Подгонка генеральной совокупности использование стохастического алгоритма — Подходящие данные, задайте преобразования параметра и оцените фиксированные эффекты и случайные источники изменения на параметрах, с помощью алгоритма Стохастической максимизации ожидания приближения (SAEM). SAEM более устойчив относительно начальных значений. Эта функциональность ослабляет предположение о постоянном ошибочном отклонении. Задайте nlmefitsa как имя функции оценки, когда вы запустите sbiofitmixed или в Подходящей задаче Данных рабочего стола.
Кроме того, можно включить опцию ProgressPlot, чтобы получить живую обратную связь на состоянии оценки параметра.
Следующие примеры показывают, как оценить фармакокинетические параметры в командной строке.
Для настольного примера смотрите Оценку Фармакокинетические Параметры Используя Рабочий стол SimBiology.
Подтверждения для данных в файле tobramycin.txt расположены в папке /matlab/toolbox/simbio/simbiodemos. Набор данных обеспечивается доктором Леоном Аэронсом (laarons@fs1.pa.man.ac.uk).
Данные в файле tobramycin.txt были загружены с веб-сайта Средства Ресурса для кинетики Генеральной совокупности (более не активный) http://depts.washington.edu/rfpk/service/datasets/index.html.

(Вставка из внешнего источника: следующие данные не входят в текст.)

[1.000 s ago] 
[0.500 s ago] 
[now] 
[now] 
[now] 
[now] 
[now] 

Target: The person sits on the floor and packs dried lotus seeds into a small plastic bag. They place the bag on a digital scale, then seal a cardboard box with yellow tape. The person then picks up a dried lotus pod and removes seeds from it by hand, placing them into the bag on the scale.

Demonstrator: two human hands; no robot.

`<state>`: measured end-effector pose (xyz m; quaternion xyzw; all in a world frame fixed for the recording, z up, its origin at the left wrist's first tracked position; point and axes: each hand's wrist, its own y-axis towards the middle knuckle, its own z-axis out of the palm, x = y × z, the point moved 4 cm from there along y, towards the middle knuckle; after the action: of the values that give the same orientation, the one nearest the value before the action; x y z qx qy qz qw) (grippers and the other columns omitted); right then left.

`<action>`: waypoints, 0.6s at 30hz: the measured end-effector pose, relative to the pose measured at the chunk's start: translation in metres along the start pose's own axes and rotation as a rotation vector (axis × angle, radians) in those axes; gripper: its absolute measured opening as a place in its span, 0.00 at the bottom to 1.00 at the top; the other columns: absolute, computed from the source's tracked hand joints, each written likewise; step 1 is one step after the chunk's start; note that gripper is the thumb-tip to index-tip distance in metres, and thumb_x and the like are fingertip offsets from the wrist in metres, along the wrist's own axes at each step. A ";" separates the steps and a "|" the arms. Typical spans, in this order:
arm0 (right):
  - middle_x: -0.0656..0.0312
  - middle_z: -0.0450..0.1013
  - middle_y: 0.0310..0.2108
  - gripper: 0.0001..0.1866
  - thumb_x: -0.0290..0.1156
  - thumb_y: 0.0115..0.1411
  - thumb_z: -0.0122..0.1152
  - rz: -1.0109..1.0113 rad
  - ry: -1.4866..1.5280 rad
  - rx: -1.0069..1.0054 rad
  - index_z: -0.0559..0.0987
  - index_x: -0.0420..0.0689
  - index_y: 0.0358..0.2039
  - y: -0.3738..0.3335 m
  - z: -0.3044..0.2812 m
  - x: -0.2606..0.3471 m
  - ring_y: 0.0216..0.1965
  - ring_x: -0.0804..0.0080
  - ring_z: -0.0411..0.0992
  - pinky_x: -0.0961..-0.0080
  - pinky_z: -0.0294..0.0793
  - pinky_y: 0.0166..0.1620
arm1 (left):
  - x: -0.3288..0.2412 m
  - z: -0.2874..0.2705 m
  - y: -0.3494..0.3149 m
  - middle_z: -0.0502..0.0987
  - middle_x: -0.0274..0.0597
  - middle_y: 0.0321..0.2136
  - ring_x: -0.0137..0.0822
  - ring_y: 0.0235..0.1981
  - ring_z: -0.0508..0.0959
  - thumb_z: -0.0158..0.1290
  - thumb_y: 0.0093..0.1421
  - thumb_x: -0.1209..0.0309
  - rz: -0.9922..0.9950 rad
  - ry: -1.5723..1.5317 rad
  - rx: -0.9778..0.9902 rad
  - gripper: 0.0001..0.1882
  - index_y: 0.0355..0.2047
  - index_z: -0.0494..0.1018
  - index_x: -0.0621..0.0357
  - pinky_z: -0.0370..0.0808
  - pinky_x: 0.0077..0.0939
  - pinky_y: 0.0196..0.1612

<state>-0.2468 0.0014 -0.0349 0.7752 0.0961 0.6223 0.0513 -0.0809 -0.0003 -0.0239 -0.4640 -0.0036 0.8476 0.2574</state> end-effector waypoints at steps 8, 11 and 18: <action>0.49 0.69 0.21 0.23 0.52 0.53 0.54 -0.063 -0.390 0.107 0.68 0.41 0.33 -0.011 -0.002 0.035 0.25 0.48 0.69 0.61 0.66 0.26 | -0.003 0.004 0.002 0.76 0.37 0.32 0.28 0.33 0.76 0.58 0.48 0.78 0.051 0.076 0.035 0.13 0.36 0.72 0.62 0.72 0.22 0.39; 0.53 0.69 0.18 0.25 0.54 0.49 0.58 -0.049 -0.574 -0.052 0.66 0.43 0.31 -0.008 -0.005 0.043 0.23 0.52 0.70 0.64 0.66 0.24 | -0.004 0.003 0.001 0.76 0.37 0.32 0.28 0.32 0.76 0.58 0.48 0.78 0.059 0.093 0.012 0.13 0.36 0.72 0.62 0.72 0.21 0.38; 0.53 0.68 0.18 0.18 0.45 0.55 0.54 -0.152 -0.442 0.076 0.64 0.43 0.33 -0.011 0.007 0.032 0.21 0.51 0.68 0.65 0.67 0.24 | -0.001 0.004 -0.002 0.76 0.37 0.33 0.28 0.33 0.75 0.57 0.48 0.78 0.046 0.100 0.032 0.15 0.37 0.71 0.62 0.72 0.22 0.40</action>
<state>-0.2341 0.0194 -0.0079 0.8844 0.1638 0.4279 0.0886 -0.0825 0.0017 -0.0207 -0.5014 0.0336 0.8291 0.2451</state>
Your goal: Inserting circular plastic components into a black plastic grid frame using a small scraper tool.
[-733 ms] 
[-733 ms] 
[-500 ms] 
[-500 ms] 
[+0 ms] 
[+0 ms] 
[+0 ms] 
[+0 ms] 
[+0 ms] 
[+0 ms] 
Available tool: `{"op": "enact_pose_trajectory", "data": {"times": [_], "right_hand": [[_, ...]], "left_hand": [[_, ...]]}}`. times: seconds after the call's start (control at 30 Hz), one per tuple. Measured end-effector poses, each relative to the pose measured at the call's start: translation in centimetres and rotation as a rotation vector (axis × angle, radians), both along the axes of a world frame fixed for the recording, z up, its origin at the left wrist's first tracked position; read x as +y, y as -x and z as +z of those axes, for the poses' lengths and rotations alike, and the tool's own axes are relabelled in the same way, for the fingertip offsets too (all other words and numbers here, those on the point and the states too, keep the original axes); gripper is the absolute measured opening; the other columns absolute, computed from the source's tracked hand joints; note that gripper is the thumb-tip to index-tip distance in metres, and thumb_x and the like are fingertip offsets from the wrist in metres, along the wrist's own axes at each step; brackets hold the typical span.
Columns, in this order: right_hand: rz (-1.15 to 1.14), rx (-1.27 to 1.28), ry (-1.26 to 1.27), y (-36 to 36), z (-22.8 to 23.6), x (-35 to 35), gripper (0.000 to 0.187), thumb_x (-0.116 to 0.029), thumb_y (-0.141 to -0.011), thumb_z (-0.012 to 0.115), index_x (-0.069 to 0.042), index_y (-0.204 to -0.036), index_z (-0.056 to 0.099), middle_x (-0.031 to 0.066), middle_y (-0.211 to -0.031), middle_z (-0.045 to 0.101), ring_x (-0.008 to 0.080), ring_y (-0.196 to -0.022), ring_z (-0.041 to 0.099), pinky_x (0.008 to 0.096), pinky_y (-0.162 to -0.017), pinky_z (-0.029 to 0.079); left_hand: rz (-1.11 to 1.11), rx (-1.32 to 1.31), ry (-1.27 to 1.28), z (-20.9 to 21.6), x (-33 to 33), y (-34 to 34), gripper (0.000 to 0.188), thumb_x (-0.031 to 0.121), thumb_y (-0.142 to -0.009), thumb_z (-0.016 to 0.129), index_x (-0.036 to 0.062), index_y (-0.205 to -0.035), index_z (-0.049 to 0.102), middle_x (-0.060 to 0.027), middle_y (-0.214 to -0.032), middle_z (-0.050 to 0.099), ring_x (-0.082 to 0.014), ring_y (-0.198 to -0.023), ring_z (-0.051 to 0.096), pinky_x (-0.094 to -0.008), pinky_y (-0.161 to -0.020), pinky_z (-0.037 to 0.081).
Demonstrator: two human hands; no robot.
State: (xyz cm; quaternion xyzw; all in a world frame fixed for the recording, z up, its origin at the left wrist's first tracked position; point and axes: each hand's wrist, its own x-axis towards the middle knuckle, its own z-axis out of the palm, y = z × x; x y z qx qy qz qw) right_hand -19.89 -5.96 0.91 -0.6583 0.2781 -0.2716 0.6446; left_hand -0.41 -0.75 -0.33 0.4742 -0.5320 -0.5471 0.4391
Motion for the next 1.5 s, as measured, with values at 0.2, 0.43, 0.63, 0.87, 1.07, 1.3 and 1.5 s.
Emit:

Источник финансирования: NIH/NIBIB предоставляют P41-EB01975.
Исходный набор данных был изменен можно следующим образом:
Комментарии заголовка были удалены.
Файл был преобразован в разграниченный вкладкой формат.
Отсутствующие значения в столбце HT обозначались с "." вместо 100000000.000.
[1] Исходная Публикация: Aarons L, Vozeh S, Wenk M, Вайс П и Фоллэт Ф. “Фармакокинетика генеральной совокупности tobramycin”. Бром J Clin Фармакол. 1 989 сентябрей; 28 (3):305–14.